See MM0-specific builtin functions for more functions that have to do with interaction between the lisp and MM0 environments.

Elaboration

After parsing, the MM1 file goes through elaboration, which performs most of the actual work described in the file. There is a global context that contains all the definitions and theorems encountered so far, the parser environment (that determines how to parse formulas), as well as the lisp global context.

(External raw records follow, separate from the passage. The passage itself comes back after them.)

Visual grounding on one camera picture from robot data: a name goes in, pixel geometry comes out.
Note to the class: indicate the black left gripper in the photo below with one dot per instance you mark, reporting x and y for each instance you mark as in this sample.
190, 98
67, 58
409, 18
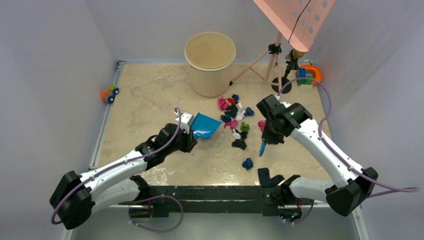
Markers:
190, 141

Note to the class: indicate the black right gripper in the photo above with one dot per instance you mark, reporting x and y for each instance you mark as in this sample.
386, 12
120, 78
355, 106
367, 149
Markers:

Each statement effects some change to the global environment:

  • delimiter and the other notation commands add themselves to the math parser.
  • do evaluates the contained lisp expressions.
  • A declaration goes through the following steps:
    • Type inference is used to infer any missing binders or binder types. This uses only the information available from the statement of the theorem.
    • Definitions have their values evaluated right away.
    • For theorems, the proof is evaluated asynchronously.
  • The annotation expression itself is evaluated before the enclosed statement, but the function (annotate e s) is called after s has been added to the environment. (Any statement can be annotated, but declarations that do not have names pass #undef to the annotate function.)

The fact that theorem proofs are evaluated asynchronously has some consequences. In particular the theorem is elaborated in a copy of the global environment, so its ability to affect the environment is limited, for example it cannot add new theorems to the environment. However, mutable ref-cells still allow for communication between threads. For example, this program will return a number nondeterministically:

provable sort wff;

do { (def mutex (ref! #f)) };

theorem foo (h: $ ph $): $ ph $ =
(begin
  (set! mutex #t)
  'h);

do {
  (def (spinlock n) (if (get! mutex) n (spinlock (+ n 1))))
  (spinlock 0)
};

The effect of the theorem can also be done more directly using (async (fn () (set! mutex #t))).

Metavariables and goals

Once the statement of a theorem has been determined, the local context is set up with the declared variables and hypotheses, and the initial state is set to have no metavariables and one goal, the theorem statement. A goal is a hole awaiting a proof, and a metavariable is a hole awaiting a term. The syntax of MM0 statements maps to expressions like so:

  • A variable x from the context is represented as the atom 'x.
  • A term constructor such as ph -> ps is represented as the list '(imp ph ps) containing three atoms. (imp is not a lisp function, so this must be written as '(imp ph ps) to obtain this literal expression).
  • A metavariable is represented as #<ref #<mvar s bd>>, that is, a mutable reference to an mvar value, which stores the target sort (an atom like 'wff) and boundedness (#t if the target is a bound variable).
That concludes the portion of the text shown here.